Out here, most of the serious trainers won't even take a dog for training before five months, because they believe puppies much younger than that aren't mature enough for serious training, though many offer puppy socialization classes to start the process. This will help your dog get exercise and begin learning manners, and help you to see what is and is not normal and appropriate puppy behavior.
Additionally, this is a great time in your pup's life to start the socialization process, so the more places you can take your dog, the better. Regular time with you and exposure to new places and experiences will help ensure a happy, healthy and well adjusted dog. This is also good pre-training if you later decide you'd like to get your dog TDI certified. And it has the added benefit of tiring your dog out mentally and physically, which will help your dog to be less hyper in the home.

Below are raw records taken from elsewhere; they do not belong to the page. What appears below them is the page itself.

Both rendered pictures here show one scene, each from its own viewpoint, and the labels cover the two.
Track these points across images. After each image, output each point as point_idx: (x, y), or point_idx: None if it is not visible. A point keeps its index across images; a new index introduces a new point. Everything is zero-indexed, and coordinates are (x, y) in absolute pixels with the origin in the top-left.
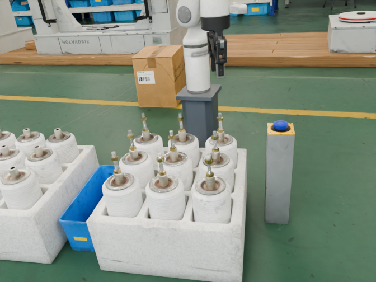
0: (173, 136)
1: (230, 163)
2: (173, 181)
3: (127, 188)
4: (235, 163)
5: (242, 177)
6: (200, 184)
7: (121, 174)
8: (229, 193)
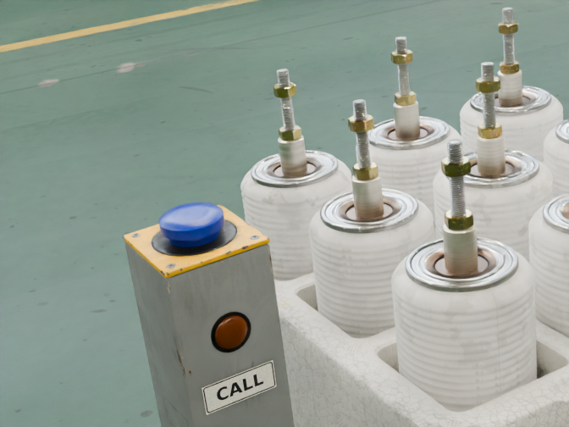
0: (477, 80)
1: (316, 224)
2: (389, 140)
3: (466, 104)
4: (400, 368)
5: (317, 335)
6: (320, 158)
7: (499, 77)
8: (244, 197)
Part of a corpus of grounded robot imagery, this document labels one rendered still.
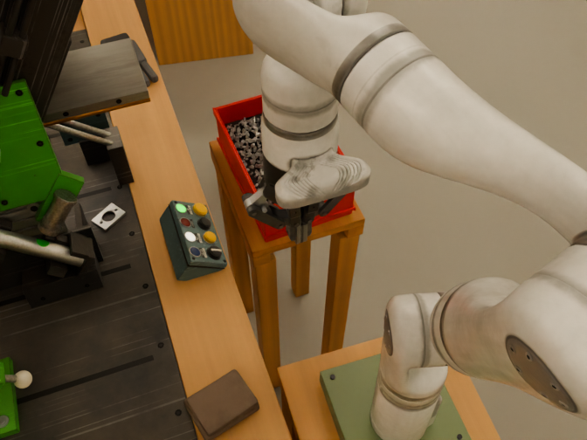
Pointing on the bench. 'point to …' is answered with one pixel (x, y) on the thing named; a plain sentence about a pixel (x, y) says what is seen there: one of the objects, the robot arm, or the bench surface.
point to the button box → (182, 260)
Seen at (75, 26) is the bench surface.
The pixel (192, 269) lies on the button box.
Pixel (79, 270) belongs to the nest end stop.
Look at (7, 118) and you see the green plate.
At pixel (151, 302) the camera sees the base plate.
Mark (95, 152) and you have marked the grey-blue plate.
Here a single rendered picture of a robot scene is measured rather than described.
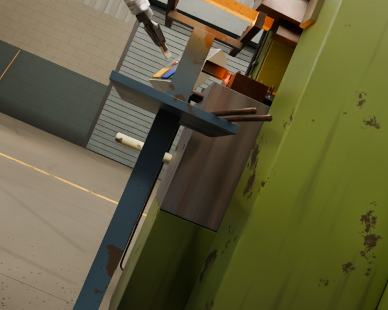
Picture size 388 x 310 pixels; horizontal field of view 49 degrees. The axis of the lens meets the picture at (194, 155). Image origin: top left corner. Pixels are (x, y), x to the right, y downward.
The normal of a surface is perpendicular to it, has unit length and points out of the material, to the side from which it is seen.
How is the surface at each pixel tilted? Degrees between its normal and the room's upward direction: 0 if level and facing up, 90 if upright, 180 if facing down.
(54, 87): 90
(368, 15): 90
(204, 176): 90
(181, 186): 90
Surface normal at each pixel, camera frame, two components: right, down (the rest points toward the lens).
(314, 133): 0.12, 0.04
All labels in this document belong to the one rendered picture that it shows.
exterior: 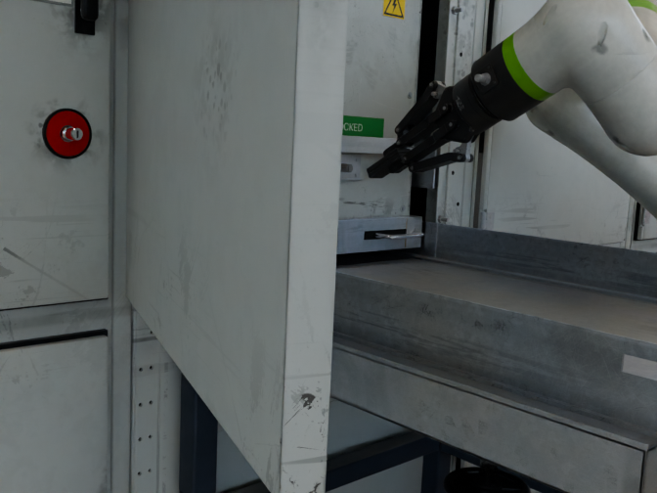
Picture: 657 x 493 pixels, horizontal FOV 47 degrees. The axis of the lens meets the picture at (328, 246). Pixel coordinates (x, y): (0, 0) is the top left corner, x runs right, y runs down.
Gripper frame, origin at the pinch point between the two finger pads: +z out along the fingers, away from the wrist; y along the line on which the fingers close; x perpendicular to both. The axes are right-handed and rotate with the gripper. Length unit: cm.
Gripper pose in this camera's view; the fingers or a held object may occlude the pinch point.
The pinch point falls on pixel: (389, 163)
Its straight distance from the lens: 113.6
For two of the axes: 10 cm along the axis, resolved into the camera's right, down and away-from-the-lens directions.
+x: 7.4, -0.6, 6.7
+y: 3.0, 9.2, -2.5
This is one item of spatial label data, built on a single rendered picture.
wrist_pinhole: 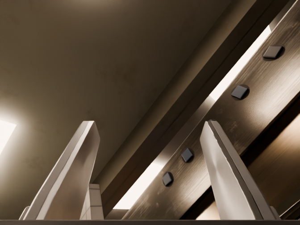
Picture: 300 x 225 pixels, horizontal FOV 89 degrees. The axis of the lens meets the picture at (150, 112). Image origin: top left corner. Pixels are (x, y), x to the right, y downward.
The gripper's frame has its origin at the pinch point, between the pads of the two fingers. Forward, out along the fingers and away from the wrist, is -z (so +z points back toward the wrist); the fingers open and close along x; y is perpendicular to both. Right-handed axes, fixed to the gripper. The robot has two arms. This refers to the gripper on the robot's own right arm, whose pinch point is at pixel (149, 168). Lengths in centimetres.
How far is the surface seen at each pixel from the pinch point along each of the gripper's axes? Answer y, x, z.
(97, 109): 109, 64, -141
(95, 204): 124, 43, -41
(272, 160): 32, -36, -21
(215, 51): 49, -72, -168
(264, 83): 18, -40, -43
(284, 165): 30, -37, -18
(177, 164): 54, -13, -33
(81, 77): 68, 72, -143
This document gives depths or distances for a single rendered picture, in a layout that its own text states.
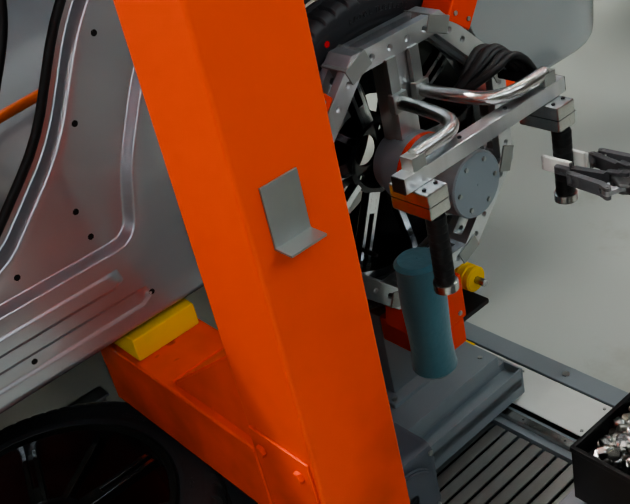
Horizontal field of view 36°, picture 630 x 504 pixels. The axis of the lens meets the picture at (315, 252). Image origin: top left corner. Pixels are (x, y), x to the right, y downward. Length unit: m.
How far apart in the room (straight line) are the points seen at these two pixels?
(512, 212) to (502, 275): 0.37
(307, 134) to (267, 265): 0.17
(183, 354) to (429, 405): 0.68
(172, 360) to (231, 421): 0.23
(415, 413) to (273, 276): 1.06
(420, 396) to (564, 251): 0.99
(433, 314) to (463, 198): 0.23
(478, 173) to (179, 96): 0.75
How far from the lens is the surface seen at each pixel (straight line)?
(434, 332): 1.83
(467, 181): 1.73
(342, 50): 1.70
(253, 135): 1.13
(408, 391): 2.26
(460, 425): 2.27
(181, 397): 1.70
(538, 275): 2.98
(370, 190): 1.92
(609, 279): 2.95
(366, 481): 1.50
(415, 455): 1.87
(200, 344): 1.80
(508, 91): 1.71
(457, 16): 1.85
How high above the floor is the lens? 1.71
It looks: 31 degrees down
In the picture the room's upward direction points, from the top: 13 degrees counter-clockwise

You want to work on exercise, basic commands, crate training, quiet command (easier when the dog is tired), stopping the mouthing behavior (which may take a while, and is totally normal), all that stuff, but I wouldn't worry too much. Nothing in your post sounds like aggression or the beginning of a "problem dog." Just an active, lively pup who wants as much of your attention as possible.
Look into obedience and socialization classes, but try not to worry. Buddy sounds like he's doinig just fine!